Jonathan Fredman is a Non-Resident Fellow at the Princeton University School of Public and International Affairs.
He held numerous leadership positions at the Central Intelligence Agency during his 36-year career, including Chief Counsel, Director of Central Intelligence (DCI) Counterterrorist Center; Chief Counsel, DCI Counterintelligence Center; Counsel for Operations, CIA Directorate of Science and Technology; and Chief Counsel for several additional CIA divisions and mission centers. He also served as Assistant Deputy Director of National Intelligence for Special Programs at the Office of the Director of National Intelligence, and as Special Assistant to the Director of Central Intelligence.
Mr. Fredman is a recipient of the Distinguished Career Intelligence Medal, the George H.W. Bush Award for Excellence in Counterterrorism, the John A. McCone Award for Science and Technology, the National Intelligence Exceptional Achievement Medal, and the Middle East Mission Manager Medallion.
From 2005-2010 he was Assistant Deputy Director of National Intelligence. In that position, he was the senior U.S. Government official devoted solely to the development and oversight of U.S. covert action and special programs. He conducted policy development, program evaluation, and resource allocation activities as well as strategic operational planning, and resolved legal and legislative matters.
At CIA, Mr. Fredman provided guidance on intelligence operations, cybersecurity, technology, legal compliance, oversight, legislation, and investigations. His areas of responsibility included privacy and civil liberties, U.S.-E.U. data sharing agreements, foreign and transnational requirements relating to personal information and intellectual property, the Foreign Intelligence Surveillance Act and related U.S. and foreign legislation, U.S. and international economic sanctions and export controls, cyber law, science and technology policy, and public-private investment for next generation research and development. He has extensive expertise in the application of political risk assessment to the development and implementation of international initiatives, and in designing programs and policies to account for those political risks.
Prior to entering government, Mr. Fredman was an attorney with Paul, Weiss, Rifkind, Wharton and Garrison, and a law clerk for U.S. District Judge Charles M. Metzner of the Southern District of New York.
He previously served as adjunct faculty at the University of Pennsylvania Law School, where he taught national security law, foreign intelligence, and the law of counterterrorism. He has been published in the Yale Law and Policy Review, the ABA National Security Law Report, and Studies in Intelligence, and co-authored the chapter on foreign and national intelligence in a legal casebook for the Carolina Academic Press.
Mr. Fredman graduated from Princeton University magna cum laude in Public and International Affairs, and from Columbia Law School, where he was a Harlan Fiske Stone Scholar.
He is a member of the Council on Foreign Relations.

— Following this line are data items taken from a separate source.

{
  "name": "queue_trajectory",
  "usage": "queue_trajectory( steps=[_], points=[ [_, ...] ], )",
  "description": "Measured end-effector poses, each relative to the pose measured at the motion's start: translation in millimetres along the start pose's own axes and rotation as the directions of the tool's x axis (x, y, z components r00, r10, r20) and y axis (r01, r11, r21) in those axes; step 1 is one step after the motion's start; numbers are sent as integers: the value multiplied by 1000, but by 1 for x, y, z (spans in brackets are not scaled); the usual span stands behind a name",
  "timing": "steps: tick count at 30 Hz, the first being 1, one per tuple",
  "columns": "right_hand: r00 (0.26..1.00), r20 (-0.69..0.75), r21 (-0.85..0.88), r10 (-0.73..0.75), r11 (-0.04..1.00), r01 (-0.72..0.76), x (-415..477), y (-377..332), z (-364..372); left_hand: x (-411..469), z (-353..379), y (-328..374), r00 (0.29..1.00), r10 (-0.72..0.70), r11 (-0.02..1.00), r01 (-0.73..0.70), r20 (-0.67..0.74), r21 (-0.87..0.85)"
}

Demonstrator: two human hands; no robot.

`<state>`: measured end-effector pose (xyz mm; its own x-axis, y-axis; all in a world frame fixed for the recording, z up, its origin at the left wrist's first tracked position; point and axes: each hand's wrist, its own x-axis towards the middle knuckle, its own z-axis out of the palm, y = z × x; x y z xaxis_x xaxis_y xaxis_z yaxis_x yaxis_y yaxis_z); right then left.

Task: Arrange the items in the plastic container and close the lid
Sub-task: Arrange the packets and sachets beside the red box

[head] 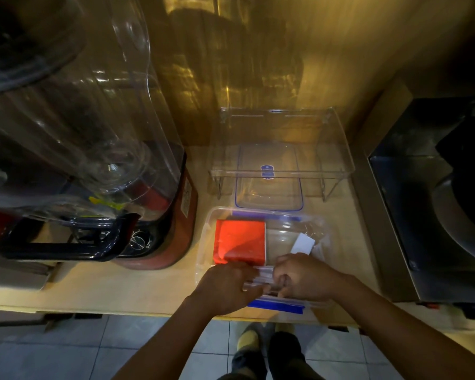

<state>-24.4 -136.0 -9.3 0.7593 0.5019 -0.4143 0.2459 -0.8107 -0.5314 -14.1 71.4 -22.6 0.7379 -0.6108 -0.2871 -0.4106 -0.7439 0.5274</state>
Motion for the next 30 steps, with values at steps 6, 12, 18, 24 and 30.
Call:
queue_trajectory(
  steps=[6, 12, 18, 24, 30],
  points=[
    [998, 8, -38, 67, 997, -67, 1, -9, 5, 0, 0, -1, 1000, 3, 1000, -3, 15, -7],
    [950, -196, 173, 244, 962, -212, -7, -3, -30, 0, -1, 0, 999, 33, 998, -34, 26, 48],
    [801, -405, 136, 441, 896, -424, -3, 5, -34, -3, 1, 0, 989, 144, 982, -145, 10, 118],
    [942, 67, -60, 329, 944, -326, -8, 5, -11, -1, 6, 0, 980, 141, 945, -176, 141, 276],
    [947, -27, -63, 320, 945, -321, -4, 5, 0, -1, 18, 11, 986, 102, 957, -134, 134, 259]
  ],
)
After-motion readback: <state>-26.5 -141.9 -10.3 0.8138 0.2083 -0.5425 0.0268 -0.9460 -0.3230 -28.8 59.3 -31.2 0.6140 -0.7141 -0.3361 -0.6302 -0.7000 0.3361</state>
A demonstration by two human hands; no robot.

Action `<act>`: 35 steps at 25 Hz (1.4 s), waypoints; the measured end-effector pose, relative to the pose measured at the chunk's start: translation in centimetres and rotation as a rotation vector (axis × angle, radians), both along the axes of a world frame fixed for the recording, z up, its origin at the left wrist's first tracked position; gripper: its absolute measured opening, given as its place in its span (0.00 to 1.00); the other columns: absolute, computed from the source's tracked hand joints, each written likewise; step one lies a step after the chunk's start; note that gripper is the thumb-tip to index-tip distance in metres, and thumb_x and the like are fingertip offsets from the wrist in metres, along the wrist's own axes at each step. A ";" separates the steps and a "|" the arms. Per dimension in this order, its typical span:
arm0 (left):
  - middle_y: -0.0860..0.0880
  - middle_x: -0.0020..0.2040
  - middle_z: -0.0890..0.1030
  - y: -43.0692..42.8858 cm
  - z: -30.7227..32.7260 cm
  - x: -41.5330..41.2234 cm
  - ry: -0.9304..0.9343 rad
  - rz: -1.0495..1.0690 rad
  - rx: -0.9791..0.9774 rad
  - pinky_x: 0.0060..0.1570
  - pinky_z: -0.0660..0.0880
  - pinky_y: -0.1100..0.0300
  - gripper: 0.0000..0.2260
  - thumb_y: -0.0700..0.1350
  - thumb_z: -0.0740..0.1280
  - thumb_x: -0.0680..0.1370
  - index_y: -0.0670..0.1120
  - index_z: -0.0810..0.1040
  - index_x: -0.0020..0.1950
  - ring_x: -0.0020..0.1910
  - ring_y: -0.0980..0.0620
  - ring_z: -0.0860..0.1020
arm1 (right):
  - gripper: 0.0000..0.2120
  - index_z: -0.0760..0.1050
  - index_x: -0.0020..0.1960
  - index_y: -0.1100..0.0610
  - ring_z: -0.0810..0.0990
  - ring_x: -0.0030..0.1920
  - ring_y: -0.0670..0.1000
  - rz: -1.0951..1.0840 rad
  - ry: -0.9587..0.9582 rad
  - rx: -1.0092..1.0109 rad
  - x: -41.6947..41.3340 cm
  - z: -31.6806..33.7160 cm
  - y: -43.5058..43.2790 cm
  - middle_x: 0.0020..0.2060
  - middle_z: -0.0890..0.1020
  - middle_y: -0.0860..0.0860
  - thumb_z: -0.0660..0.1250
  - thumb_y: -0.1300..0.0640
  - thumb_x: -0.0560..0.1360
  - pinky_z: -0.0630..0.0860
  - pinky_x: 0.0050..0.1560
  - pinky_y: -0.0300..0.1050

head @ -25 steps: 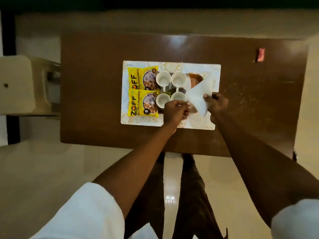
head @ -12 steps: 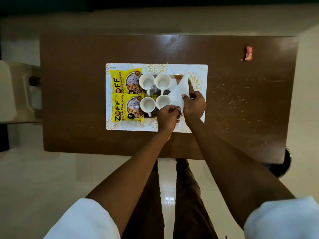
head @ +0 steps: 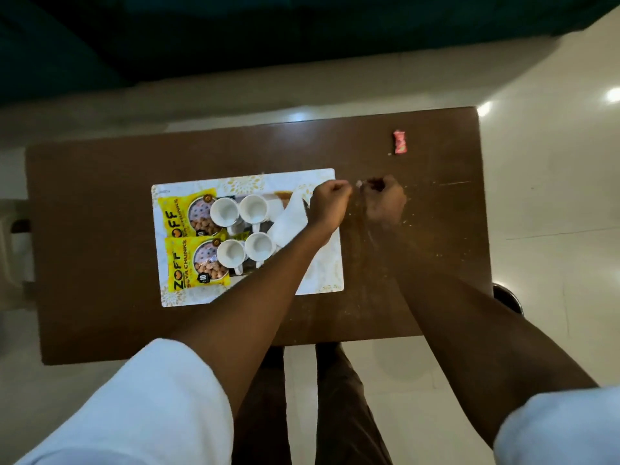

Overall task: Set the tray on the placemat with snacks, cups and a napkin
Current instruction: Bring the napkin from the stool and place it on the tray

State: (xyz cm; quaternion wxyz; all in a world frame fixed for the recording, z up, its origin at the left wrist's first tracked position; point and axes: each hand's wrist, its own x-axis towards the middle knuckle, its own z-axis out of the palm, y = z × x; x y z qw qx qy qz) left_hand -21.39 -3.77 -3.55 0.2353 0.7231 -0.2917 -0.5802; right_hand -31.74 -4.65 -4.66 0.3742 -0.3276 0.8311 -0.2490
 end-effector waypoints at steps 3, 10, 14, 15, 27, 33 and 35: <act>0.46 0.49 0.84 -4.4 -0.2 -4.5 0.044 -0.080 -0.011 0.49 0.78 0.52 0.13 0.44 0.63 0.83 0.44 0.83 0.64 0.49 0.46 0.82 | 0.15 0.83 0.60 0.56 0.84 0.58 0.52 -0.011 0.034 0.010 -4.6 -0.2 -4.4 0.56 0.87 0.52 0.76 0.53 0.76 0.75 0.54 0.42; 0.43 0.47 0.80 -10.7 -6.0 -9.9 0.054 -0.097 0.033 0.54 0.77 0.48 0.11 0.39 0.59 0.84 0.43 0.81 0.58 0.49 0.45 0.78 | 0.14 0.81 0.65 0.58 0.82 0.61 0.48 0.095 0.048 0.067 -11.9 -5.5 -10.9 0.61 0.85 0.53 0.71 0.58 0.80 0.72 0.55 0.35; 0.38 0.62 0.83 -14.0 -8.6 -11.2 0.038 -0.122 0.007 0.66 0.78 0.45 0.14 0.35 0.61 0.84 0.40 0.79 0.68 0.62 0.39 0.82 | 0.16 0.81 0.66 0.56 0.83 0.61 0.48 0.080 0.031 0.099 -12.4 -8.0 -13.7 0.62 0.84 0.51 0.72 0.58 0.79 0.76 0.57 0.36; 0.38 0.60 0.84 -14.3 -8.7 -11.5 0.051 -0.143 -0.001 0.66 0.79 0.43 0.12 0.35 0.61 0.84 0.41 0.82 0.62 0.59 0.40 0.83 | 0.16 0.81 0.65 0.56 0.83 0.59 0.47 0.089 0.014 0.087 -12.3 -8.3 -14.0 0.61 0.85 0.51 0.72 0.58 0.79 0.77 0.53 0.33; 0.43 0.57 0.86 -3.6 -5.3 -7.3 -0.089 -0.062 0.035 0.50 0.79 0.50 0.13 0.41 0.62 0.84 0.44 0.83 0.65 0.54 0.44 0.84 | 0.12 0.84 0.60 0.56 0.84 0.57 0.51 0.147 -0.058 0.124 -5.5 -7.6 -4.5 0.56 0.87 0.53 0.68 0.63 0.78 0.80 0.58 0.42; 0.39 0.61 0.83 5.5 -4.4 -1.4 -0.279 -0.208 0.020 0.61 0.82 0.48 0.15 0.40 0.60 0.86 0.38 0.80 0.68 0.59 0.43 0.83 | 0.11 0.84 0.54 0.59 0.86 0.50 0.52 0.130 -0.210 0.133 1.5 -6.9 4.8 0.50 0.88 0.54 0.67 0.68 0.76 0.83 0.53 0.46; 0.39 0.59 0.84 6.8 -4.7 0.0 -0.296 -0.221 -0.010 0.60 0.82 0.48 0.14 0.40 0.61 0.86 0.38 0.80 0.67 0.58 0.43 0.83 | 0.11 0.84 0.56 0.60 0.86 0.50 0.52 0.128 -0.216 0.134 2.8 -7.1 6.0 0.50 0.87 0.54 0.68 0.68 0.76 0.83 0.51 0.45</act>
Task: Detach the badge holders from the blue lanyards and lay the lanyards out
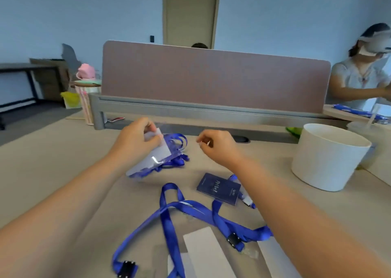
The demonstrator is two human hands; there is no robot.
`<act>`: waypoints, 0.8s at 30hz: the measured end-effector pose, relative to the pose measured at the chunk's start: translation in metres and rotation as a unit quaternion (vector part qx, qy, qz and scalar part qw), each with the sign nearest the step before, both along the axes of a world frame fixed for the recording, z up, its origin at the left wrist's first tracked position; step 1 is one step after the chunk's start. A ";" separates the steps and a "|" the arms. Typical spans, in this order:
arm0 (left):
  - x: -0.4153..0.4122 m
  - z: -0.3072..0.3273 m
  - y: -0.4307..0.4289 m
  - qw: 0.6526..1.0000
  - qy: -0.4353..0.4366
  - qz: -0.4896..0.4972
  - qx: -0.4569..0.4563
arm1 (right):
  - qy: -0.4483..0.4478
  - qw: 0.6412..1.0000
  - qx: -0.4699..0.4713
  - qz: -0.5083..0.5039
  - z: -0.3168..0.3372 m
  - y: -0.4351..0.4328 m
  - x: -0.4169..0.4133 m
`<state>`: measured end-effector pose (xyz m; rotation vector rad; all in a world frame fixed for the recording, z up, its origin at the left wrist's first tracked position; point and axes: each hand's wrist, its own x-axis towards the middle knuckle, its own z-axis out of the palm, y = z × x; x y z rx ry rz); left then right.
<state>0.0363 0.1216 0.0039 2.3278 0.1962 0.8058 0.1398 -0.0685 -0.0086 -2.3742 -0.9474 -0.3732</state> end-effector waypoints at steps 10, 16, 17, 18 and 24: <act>-0.054 -0.045 0.085 0.993 0.026 0.111 -0.015 | 0.072 0.986 -0.075 0.127 -0.019 0.096 -0.016; -0.060 -0.054 0.083 0.995 0.039 0.097 0.000 | 0.078 0.959 -0.180 0.203 -0.030 0.117 -0.034; -0.060 -0.053 0.082 0.995 0.038 0.091 0.003 | 0.071 0.957 -0.185 0.211 -0.032 0.118 -0.035; -0.060 -0.053 0.081 0.996 0.037 0.087 0.005 | 0.071 0.956 -0.182 0.219 -0.034 0.119 -0.036; -0.064 -0.052 0.081 0.998 0.021 0.064 0.006 | 0.093 0.975 -0.046 0.195 -0.043 0.123 -0.035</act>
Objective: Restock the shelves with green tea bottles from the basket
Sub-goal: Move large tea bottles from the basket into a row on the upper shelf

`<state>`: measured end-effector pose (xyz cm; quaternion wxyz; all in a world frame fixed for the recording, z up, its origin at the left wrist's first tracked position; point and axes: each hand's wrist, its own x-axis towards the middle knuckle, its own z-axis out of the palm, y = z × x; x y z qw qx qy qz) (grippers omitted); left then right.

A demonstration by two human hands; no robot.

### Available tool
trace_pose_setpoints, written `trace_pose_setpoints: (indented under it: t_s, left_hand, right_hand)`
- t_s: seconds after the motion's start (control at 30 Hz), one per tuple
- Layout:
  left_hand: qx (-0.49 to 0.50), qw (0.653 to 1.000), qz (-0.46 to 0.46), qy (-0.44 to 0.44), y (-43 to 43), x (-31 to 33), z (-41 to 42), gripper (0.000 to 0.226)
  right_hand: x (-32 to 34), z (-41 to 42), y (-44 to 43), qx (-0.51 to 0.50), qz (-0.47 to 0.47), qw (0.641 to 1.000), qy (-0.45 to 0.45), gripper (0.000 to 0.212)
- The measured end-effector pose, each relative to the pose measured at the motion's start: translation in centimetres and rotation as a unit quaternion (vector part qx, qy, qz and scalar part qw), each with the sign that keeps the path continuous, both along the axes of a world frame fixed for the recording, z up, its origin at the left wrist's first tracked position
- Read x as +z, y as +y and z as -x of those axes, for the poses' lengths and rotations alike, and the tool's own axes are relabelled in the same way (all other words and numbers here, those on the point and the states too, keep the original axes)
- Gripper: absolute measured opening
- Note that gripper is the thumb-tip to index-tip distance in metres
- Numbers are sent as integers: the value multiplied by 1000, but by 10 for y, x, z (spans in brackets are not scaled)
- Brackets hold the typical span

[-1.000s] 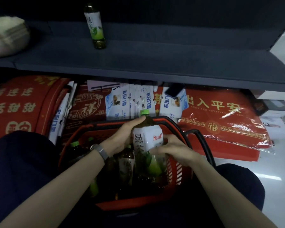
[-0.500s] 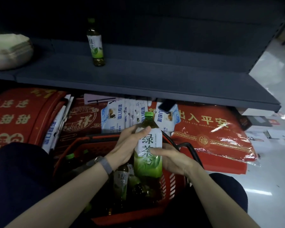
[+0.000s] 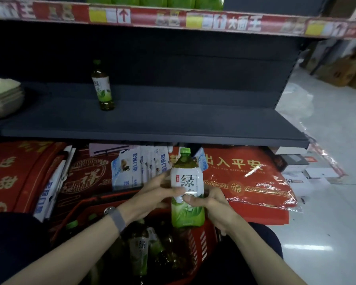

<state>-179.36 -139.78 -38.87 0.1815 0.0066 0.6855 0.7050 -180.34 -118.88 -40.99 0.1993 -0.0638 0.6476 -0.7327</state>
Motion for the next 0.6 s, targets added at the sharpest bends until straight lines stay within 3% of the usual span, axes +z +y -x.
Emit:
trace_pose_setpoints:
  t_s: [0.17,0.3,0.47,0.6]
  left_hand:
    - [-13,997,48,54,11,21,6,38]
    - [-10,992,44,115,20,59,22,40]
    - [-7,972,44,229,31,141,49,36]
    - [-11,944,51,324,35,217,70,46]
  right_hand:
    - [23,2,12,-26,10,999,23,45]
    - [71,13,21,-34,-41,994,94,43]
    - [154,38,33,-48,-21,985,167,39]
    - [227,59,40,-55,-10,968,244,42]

Mr. Fredman has spoken at Harvard Law School and the John F. Kennedy School of Government; the Princeton University School of Public and International Affairs; Columbia Law School; Georgetown Law School and the Edmund A. Walsh School of Foreign Service; George Washington University, Elliott School of International Affairs; American University, School of International Service; University of Virginia Law School; University of Pennsylvania Law School; National Defense University; National War College; Army War College; Council on Foreign Relations; World Affairs Council; National Advocacy Center; and others.